↓↓↓

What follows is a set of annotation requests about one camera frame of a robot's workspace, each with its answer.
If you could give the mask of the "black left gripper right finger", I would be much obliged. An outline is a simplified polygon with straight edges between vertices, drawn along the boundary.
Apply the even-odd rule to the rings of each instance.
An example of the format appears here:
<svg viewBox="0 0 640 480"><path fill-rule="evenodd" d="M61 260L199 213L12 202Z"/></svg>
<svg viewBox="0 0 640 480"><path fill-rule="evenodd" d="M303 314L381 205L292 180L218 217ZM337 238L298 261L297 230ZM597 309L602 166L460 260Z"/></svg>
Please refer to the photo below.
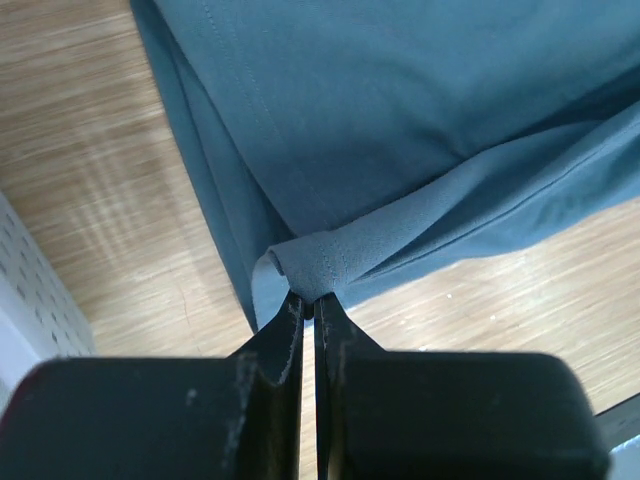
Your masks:
<svg viewBox="0 0 640 480"><path fill-rule="evenodd" d="M354 355L383 350L349 318L336 295L325 295L314 303L316 451L320 479L343 477L346 361Z"/></svg>

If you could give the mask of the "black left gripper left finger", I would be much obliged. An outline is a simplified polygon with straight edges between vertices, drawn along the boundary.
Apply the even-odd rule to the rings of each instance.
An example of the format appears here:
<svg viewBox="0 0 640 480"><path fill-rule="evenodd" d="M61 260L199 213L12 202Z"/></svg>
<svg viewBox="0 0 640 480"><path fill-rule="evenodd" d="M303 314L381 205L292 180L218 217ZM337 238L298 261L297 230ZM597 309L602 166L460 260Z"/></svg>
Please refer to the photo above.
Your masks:
<svg viewBox="0 0 640 480"><path fill-rule="evenodd" d="M296 479L299 472L304 302L293 294L230 356L239 416L229 424L231 479Z"/></svg>

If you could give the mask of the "teal blue t-shirt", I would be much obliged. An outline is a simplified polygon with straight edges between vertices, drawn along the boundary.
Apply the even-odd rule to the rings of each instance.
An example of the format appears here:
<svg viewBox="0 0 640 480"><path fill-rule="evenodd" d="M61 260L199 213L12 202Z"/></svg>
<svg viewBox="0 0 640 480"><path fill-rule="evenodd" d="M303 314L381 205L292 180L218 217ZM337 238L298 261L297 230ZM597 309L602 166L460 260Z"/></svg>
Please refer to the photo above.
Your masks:
<svg viewBox="0 0 640 480"><path fill-rule="evenodd" d="M253 330L639 193L635 1L135 1Z"/></svg>

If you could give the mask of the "white plastic laundry basket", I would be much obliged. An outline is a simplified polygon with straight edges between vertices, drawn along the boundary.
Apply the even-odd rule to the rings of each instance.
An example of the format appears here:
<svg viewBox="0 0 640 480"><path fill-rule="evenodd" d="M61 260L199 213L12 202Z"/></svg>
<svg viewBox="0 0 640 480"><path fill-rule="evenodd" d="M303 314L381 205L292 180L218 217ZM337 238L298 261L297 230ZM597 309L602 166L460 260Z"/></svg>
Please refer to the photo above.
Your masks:
<svg viewBox="0 0 640 480"><path fill-rule="evenodd" d="M91 327L6 197L1 198L1 405L54 357L97 353Z"/></svg>

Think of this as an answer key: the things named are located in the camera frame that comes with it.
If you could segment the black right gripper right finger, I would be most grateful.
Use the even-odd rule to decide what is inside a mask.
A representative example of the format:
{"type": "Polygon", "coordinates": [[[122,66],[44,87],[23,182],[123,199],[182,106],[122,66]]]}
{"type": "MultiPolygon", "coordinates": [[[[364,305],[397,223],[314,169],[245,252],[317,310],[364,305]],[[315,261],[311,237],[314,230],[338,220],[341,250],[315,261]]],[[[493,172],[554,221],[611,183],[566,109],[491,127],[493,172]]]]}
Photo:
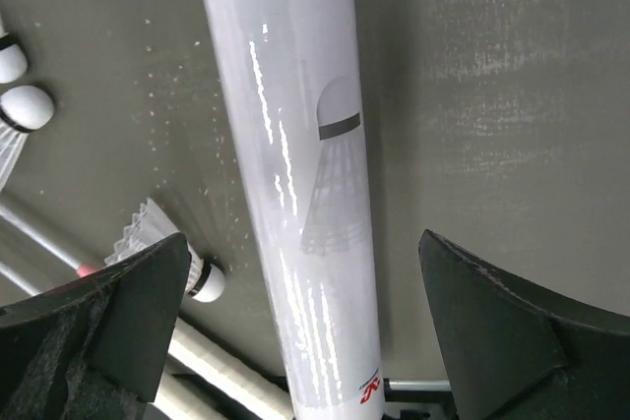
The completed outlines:
{"type": "Polygon", "coordinates": [[[422,280],[462,419],[626,419],[629,319],[425,230],[422,280]]]}

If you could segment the white feather shuttlecock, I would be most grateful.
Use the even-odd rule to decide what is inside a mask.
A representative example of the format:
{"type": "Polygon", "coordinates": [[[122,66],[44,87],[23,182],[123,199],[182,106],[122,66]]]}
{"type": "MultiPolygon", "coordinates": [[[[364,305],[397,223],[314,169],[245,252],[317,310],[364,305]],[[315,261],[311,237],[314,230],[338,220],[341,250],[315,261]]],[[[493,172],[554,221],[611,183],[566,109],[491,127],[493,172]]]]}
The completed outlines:
{"type": "Polygon", "coordinates": [[[1,24],[0,83],[10,84],[28,70],[28,58],[18,38],[1,24]]]}
{"type": "Polygon", "coordinates": [[[177,225],[151,198],[132,214],[104,263],[112,266],[132,257],[151,257],[154,262],[160,257],[163,266],[175,265],[181,281],[187,270],[185,293],[197,302],[215,302],[224,293],[226,279],[222,269],[184,240],[177,225]]]}
{"type": "Polygon", "coordinates": [[[1,94],[1,189],[20,157],[29,135],[53,117],[55,105],[49,94],[24,85],[1,94]]]}

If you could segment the white shuttlecock tube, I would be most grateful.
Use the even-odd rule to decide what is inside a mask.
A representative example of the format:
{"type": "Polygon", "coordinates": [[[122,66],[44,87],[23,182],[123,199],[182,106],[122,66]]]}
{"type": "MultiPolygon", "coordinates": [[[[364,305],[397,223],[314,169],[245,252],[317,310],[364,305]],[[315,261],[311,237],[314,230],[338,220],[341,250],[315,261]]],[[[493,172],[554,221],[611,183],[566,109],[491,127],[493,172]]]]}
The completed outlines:
{"type": "Polygon", "coordinates": [[[204,0],[298,419],[385,399],[354,0],[204,0]]]}

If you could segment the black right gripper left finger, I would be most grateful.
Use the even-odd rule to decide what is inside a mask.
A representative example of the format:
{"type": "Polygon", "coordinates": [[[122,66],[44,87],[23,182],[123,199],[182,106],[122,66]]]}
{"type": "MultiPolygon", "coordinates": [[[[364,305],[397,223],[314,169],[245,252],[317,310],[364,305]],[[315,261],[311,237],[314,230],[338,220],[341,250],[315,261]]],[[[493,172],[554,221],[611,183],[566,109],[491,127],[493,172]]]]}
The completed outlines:
{"type": "Polygon", "coordinates": [[[132,257],[2,307],[2,418],[143,417],[187,279],[159,260],[132,257]]]}

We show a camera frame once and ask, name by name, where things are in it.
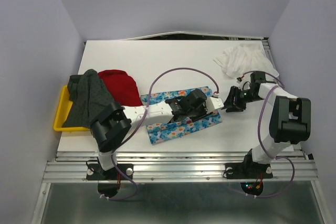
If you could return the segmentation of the blue floral skirt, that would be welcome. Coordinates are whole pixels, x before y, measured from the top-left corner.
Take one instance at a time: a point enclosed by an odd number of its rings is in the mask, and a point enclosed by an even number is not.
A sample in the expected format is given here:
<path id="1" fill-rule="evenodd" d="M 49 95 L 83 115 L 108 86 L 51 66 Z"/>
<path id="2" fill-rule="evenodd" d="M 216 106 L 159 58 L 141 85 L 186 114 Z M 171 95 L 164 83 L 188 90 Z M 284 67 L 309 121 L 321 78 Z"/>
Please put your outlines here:
<path id="1" fill-rule="evenodd" d="M 165 101 L 170 98 L 186 96 L 192 92 L 192 89 L 159 92 L 151 95 L 150 105 Z M 146 127 L 150 143 L 152 145 L 163 143 L 178 137 L 182 137 L 197 131 L 204 130 L 214 125 L 222 123 L 222 118 L 218 111 L 202 119 L 192 122 L 185 119 L 182 122 L 173 123 L 155 123 Z"/>

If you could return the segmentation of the white pleated skirt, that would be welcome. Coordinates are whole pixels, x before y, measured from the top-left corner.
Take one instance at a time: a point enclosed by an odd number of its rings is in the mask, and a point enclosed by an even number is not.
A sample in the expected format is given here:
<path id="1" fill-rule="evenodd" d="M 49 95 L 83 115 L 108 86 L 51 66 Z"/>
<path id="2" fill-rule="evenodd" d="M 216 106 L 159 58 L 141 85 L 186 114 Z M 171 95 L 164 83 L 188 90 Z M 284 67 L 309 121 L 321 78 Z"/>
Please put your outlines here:
<path id="1" fill-rule="evenodd" d="M 229 78 L 236 79 L 249 71 L 264 71 L 278 78 L 279 73 L 266 57 L 261 45 L 242 43 L 225 49 L 214 62 Z"/>

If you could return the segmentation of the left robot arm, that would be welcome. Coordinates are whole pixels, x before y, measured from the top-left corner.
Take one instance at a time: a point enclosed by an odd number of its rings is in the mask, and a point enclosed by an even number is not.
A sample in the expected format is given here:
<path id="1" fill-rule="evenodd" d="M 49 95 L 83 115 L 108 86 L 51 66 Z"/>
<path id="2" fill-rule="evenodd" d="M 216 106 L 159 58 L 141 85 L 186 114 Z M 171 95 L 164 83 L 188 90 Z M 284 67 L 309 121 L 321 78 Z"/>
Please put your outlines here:
<path id="1" fill-rule="evenodd" d="M 90 123 L 90 132 L 98 146 L 99 173 L 106 179 L 117 172 L 115 151 L 131 129 L 146 125 L 154 132 L 172 130 L 213 115 L 224 104 L 217 94 L 208 97 L 201 89 L 186 96 L 155 104 L 122 106 L 113 101 Z"/>

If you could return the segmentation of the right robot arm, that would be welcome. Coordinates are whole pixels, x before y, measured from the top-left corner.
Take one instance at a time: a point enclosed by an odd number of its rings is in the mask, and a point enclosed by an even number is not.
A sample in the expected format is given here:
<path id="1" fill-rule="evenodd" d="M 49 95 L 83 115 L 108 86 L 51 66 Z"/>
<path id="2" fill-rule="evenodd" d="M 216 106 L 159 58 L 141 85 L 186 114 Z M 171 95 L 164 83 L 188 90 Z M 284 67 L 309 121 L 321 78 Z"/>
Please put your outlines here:
<path id="1" fill-rule="evenodd" d="M 225 112 L 243 112 L 248 103 L 262 101 L 258 118 L 259 144 L 250 149 L 241 163 L 226 163 L 226 178 L 271 177 L 271 161 L 279 158 L 285 148 L 306 141 L 311 132 L 311 101 L 284 90 L 280 80 L 263 71 L 249 71 L 248 88 L 243 77 L 239 86 L 230 88 L 224 102 Z"/>

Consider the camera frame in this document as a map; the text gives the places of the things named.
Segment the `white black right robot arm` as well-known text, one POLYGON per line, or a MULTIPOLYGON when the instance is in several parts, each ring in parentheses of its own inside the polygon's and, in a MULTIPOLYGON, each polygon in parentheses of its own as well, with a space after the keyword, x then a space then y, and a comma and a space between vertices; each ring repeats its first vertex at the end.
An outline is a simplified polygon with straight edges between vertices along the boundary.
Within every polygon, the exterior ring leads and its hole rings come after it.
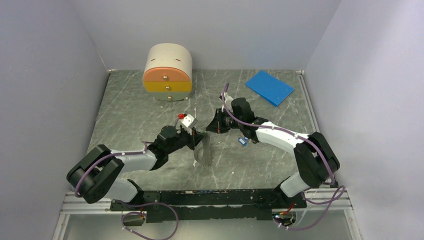
POLYGON ((340 162, 326 138, 320 132, 298 133, 255 116, 244 97, 231 101, 229 109, 223 105, 215 110, 215 115, 206 131, 223 134, 238 129, 253 143, 269 144, 292 154, 297 172, 286 178, 275 193, 275 202, 282 208, 293 203, 295 195, 323 184, 334 184, 334 173, 340 162))

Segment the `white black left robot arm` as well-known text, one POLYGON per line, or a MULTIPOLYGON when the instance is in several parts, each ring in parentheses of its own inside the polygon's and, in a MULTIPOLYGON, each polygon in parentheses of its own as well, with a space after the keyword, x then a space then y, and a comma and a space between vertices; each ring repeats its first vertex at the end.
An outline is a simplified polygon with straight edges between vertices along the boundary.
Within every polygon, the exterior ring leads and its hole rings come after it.
POLYGON ((111 150, 104 144, 94 147, 66 175, 74 188, 74 195, 94 204, 103 198, 123 202, 130 210, 145 203, 145 192, 131 179, 119 175, 134 171, 154 171, 165 165, 170 154, 188 147, 195 160, 207 165, 210 154, 210 136, 195 128, 188 132, 183 127, 164 126, 156 139, 136 151, 111 150))

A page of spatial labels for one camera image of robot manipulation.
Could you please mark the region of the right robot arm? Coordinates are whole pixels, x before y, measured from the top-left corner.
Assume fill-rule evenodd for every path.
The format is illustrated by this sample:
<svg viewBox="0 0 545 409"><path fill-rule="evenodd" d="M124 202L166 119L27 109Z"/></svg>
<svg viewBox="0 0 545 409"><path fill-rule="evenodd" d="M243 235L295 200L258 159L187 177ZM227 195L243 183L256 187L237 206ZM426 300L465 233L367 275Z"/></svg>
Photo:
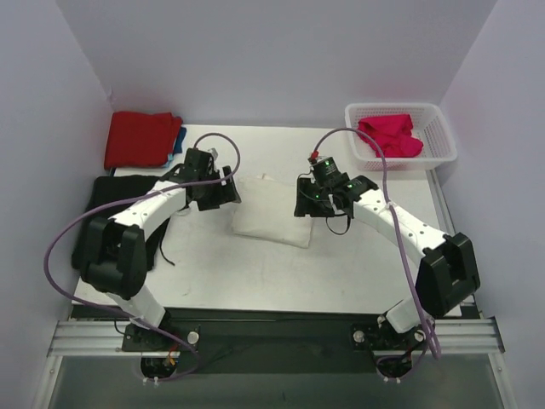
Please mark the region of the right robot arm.
<svg viewBox="0 0 545 409"><path fill-rule="evenodd" d="M473 243L465 234L429 226L387 199L385 187L340 172L332 157L314 154L309 164L309 175L297 179L296 217L345 216L362 222L396 245L403 263L418 268L410 276L410 295L390 308L377 327L381 344L398 347L417 325L427 331L430 319L444 317L478 290Z"/></svg>

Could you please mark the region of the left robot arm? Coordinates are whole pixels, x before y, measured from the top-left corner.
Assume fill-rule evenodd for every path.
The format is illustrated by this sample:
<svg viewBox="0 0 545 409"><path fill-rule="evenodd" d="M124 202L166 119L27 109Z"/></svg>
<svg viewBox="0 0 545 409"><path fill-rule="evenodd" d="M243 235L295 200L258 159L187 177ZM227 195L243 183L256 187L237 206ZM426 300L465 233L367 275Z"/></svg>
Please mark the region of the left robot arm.
<svg viewBox="0 0 545 409"><path fill-rule="evenodd" d="M89 223L81 280L106 294L142 327L142 341L155 351L170 345L172 330L163 323L165 308L146 286L146 242L172 215L193 202L200 211L241 202L234 181L241 158L233 168L220 170L216 158L215 149L187 149L185 161L160 176L144 196L113 216L96 217Z"/></svg>

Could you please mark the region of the cream white t shirt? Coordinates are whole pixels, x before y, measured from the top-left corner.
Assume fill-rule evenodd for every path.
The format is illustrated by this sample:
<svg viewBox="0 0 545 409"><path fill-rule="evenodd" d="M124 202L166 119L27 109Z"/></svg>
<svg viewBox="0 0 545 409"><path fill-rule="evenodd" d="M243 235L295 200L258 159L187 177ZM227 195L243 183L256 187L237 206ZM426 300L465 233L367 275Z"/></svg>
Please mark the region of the cream white t shirt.
<svg viewBox="0 0 545 409"><path fill-rule="evenodd" d="M306 249L310 245L313 220L296 217L295 187L268 176L238 181L242 202L232 217L236 235Z"/></svg>

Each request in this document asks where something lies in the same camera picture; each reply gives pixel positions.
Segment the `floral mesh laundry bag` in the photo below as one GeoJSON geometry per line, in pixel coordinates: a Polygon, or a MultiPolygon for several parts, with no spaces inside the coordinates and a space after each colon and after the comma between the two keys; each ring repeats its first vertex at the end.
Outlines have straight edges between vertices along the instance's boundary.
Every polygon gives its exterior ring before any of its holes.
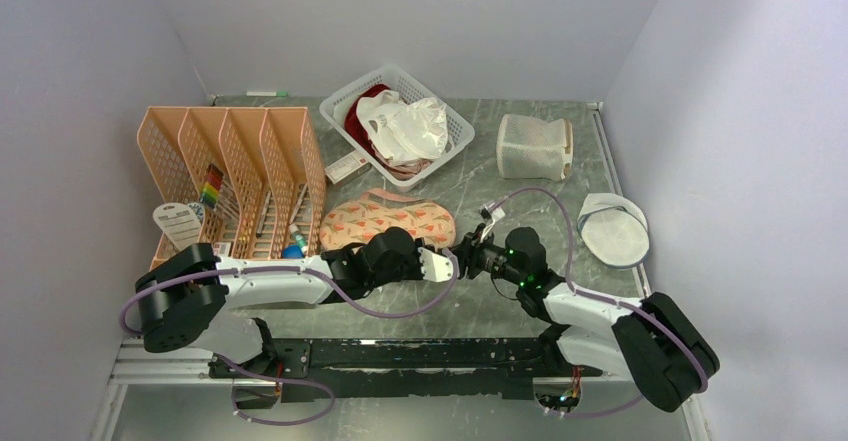
{"type": "Polygon", "coordinates": [[[457,236],[453,215],[431,200],[411,198],[374,188],[359,198],[331,209],[319,227],[319,242],[325,250],[350,243],[367,243],[388,228],[406,230],[414,239],[442,249],[457,236]]]}

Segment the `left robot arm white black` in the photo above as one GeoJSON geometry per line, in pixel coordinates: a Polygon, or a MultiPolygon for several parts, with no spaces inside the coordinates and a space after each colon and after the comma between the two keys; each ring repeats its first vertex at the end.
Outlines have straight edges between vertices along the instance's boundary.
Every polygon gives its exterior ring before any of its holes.
{"type": "Polygon", "coordinates": [[[310,306],[360,304],[378,287],[402,281],[452,282],[456,268],[447,253],[391,227],[366,243],[301,259],[248,260],[219,256],[209,243],[194,243],[162,262],[135,285],[132,303],[138,333],[149,353],[189,346],[222,354],[249,375],[273,370],[277,349],[268,328],[234,310],[278,303],[310,306]]]}

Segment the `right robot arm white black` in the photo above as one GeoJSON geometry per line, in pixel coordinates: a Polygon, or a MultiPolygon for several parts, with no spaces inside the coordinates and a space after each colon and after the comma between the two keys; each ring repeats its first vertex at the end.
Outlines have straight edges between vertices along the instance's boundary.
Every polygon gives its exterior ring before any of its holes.
{"type": "Polygon", "coordinates": [[[673,412],[719,371],[718,355],[670,296],[637,299],[582,288],[548,266],[534,229],[513,229],[502,246],[484,230],[478,226],[452,248],[459,272],[511,283],[521,308],[548,323],[539,350],[548,373],[595,368],[633,382],[642,399],[673,412]]]}

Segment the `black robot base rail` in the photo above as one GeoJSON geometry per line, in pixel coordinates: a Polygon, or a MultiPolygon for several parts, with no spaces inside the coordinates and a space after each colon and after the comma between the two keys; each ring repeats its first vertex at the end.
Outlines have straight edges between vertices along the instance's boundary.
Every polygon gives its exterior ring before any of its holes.
{"type": "Polygon", "coordinates": [[[261,386],[215,359],[209,375],[231,380],[239,409],[337,398],[498,395],[533,399],[545,378],[597,377],[596,368],[569,364],[541,338],[407,340],[277,338],[274,350],[244,369],[286,379],[261,386]]]}

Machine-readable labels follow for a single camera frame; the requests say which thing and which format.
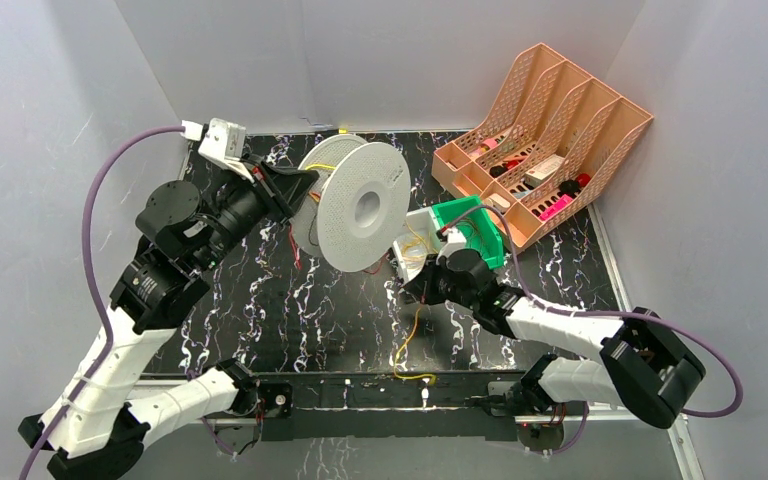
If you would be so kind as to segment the white plastic bin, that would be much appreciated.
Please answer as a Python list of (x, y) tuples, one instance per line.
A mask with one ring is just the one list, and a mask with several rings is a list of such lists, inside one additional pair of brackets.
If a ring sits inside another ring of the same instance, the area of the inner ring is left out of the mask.
[(438, 223), (432, 207), (410, 211), (391, 245), (396, 261), (396, 275), (402, 284), (419, 273), (428, 255), (436, 255), (440, 241), (435, 233), (443, 226)]

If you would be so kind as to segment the white perforated cable spool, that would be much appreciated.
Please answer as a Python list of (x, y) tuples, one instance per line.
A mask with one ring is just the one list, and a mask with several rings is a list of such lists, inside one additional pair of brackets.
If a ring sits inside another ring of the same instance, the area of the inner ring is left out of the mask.
[(313, 147), (299, 169), (316, 181), (291, 220), (298, 248), (342, 272), (379, 261), (400, 235), (410, 202), (410, 171), (400, 150), (338, 134)]

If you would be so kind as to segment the green plastic bin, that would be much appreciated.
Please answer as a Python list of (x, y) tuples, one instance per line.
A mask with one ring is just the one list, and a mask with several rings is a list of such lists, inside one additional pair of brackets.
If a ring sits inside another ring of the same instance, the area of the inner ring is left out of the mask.
[[(480, 203), (480, 197), (472, 195), (435, 204), (432, 211), (440, 226), (444, 226)], [(477, 250), (490, 269), (499, 269), (505, 265), (502, 236), (486, 209), (473, 211), (459, 221), (456, 227), (465, 235), (466, 247)]]

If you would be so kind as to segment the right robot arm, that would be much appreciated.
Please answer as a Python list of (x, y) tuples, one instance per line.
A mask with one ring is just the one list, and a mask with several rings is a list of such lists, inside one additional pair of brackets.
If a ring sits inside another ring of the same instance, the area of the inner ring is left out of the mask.
[(548, 353), (536, 361), (500, 397), (515, 408), (547, 414), (568, 402), (597, 402), (667, 429), (706, 375), (672, 330), (641, 311), (608, 318), (545, 303), (499, 281), (473, 249), (427, 257), (402, 292), (408, 302), (460, 305), (490, 333), (576, 354), (570, 360)]

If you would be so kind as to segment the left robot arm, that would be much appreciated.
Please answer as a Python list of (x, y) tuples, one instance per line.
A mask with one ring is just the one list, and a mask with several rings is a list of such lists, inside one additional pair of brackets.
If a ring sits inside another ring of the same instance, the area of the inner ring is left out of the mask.
[(234, 359), (149, 398), (131, 391), (210, 291), (206, 273), (263, 220), (290, 220), (318, 178), (249, 156), (209, 195), (184, 180), (154, 190), (136, 220), (133, 260), (97, 302), (102, 326), (87, 356), (61, 398), (19, 425), (33, 451), (51, 452), (54, 478), (118, 479), (147, 447), (197, 419), (264, 411), (259, 379)]

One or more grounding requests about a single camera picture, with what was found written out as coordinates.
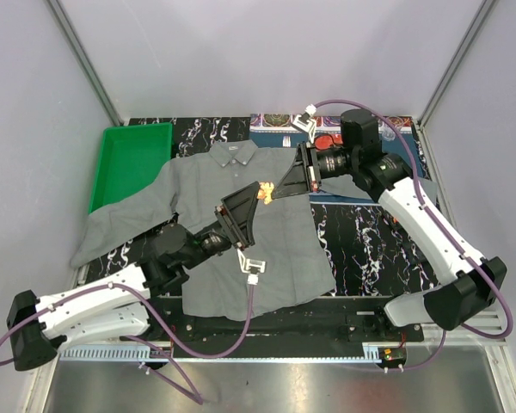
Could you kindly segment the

↑↑↑

[Problem description] Starting at the line above that contains "Please mark the region of the right robot arm.", repeat each line exactly up to and including the line that contains "Each request in", and stop there.

[Solved problem]
Please mark the region of the right robot arm.
<svg viewBox="0 0 545 409"><path fill-rule="evenodd" d="M473 243L465 234L429 226L387 199L385 187L340 172L332 157L314 154L309 164L309 175L297 179L296 217L345 216L362 222L396 245L403 263L418 268L410 276L410 295L390 308L377 327L381 344L398 347L417 325L427 331L430 319L444 317L478 290Z"/></svg>

Could you please mark the region of the left robot arm? Coordinates are whole pixels, x before y, measured from the top-left corner.
Assume fill-rule evenodd for every path.
The format is illustrated by this sample:
<svg viewBox="0 0 545 409"><path fill-rule="evenodd" d="M124 202L166 119L27 109Z"/></svg>
<svg viewBox="0 0 545 409"><path fill-rule="evenodd" d="M243 235L295 200L258 159L187 177ZM227 195L243 183L256 187L237 206ZM426 300L465 233L367 275Z"/></svg>
Please mark the region of the left robot arm.
<svg viewBox="0 0 545 409"><path fill-rule="evenodd" d="M89 223L81 280L106 294L142 327L142 341L155 351L170 345L172 330L163 323L165 308L146 286L146 242L172 215L193 202L200 211L241 202L234 181L241 158L233 168L220 170L216 158L215 149L187 149L185 161L160 176L144 196L113 216L96 217Z"/></svg>

Could you please mark the region of the cream white t shirt? Coordinates are whole pixels, x before y, measured from the top-left corner.
Assume fill-rule evenodd for every path.
The format is illustrated by this sample:
<svg viewBox="0 0 545 409"><path fill-rule="evenodd" d="M124 202L166 119L27 109Z"/></svg>
<svg viewBox="0 0 545 409"><path fill-rule="evenodd" d="M243 235L295 200L258 159L187 177ZM227 195L243 183L256 187L237 206ZM426 300L465 233L367 275Z"/></svg>
Please mark the region of the cream white t shirt.
<svg viewBox="0 0 545 409"><path fill-rule="evenodd" d="M306 249L310 245L313 220L296 217L295 187L268 176L238 181L242 202L232 217L236 235Z"/></svg>

Each request in this document asks where something lies in the same camera picture; each reply gives pixel positions.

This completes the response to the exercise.